* [PROBLEM]: Find the number of lines below in which the word "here" occurs. Write only that number.

= = =

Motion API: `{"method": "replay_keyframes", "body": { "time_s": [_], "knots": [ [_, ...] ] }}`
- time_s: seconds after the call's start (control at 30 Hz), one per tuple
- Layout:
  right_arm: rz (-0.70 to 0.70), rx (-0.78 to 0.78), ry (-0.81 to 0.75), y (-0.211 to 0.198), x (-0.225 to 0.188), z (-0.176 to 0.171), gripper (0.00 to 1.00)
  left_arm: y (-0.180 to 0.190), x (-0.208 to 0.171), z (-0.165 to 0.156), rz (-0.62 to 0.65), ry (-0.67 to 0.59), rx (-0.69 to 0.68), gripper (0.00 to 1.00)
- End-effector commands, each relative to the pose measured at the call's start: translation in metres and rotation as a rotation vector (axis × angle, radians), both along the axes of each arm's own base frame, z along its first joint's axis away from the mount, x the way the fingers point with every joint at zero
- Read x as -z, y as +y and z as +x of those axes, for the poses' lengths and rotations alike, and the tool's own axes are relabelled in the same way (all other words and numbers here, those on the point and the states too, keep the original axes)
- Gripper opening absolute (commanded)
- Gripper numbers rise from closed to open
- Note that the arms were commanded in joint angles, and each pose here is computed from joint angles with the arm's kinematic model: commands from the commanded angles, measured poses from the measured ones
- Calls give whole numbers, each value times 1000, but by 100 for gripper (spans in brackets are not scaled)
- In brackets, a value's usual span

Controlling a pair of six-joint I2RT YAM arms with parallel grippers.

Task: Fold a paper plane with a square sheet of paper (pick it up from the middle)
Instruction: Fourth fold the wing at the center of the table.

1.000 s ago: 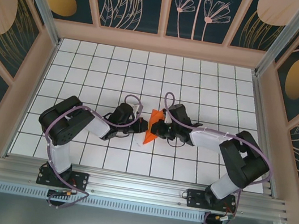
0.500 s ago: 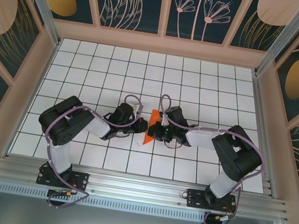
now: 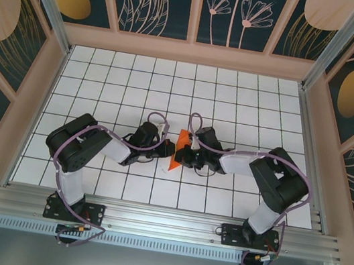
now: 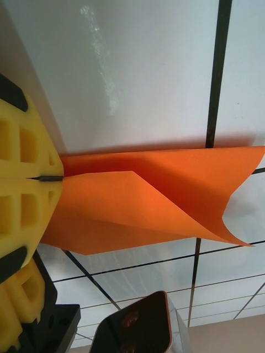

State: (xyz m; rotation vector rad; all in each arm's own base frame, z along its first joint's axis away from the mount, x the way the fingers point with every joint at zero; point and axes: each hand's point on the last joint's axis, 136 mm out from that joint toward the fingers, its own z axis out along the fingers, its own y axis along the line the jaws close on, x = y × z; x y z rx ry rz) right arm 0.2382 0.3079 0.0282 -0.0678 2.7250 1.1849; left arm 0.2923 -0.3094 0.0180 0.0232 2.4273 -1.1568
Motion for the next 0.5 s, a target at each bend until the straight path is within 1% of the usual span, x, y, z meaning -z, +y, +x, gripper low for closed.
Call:
{"method": "replay_keyframes", "body": {
  "time_s": [0.0, 0.1, 0.37, 0.47],
  "knots": [
    [20, 12, -31, -2, -15, -3, 9, 39, 60, -9, 232, 100, -71, 0],
    [42, -2, -33, 2, -19, -7, 9, 37, 59, -7, 226, 99, -75, 0],
    [27, -9, 5, 6, -4, -18, 8, 35, 59, -8, 201, 113, -79, 0],
    [32, -12, 2, 8, -4, -20, 7, 34, 57, -9, 159, 124, -80, 0]
  ]
}}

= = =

* [RESULT OF THIS EXERCISE]: 2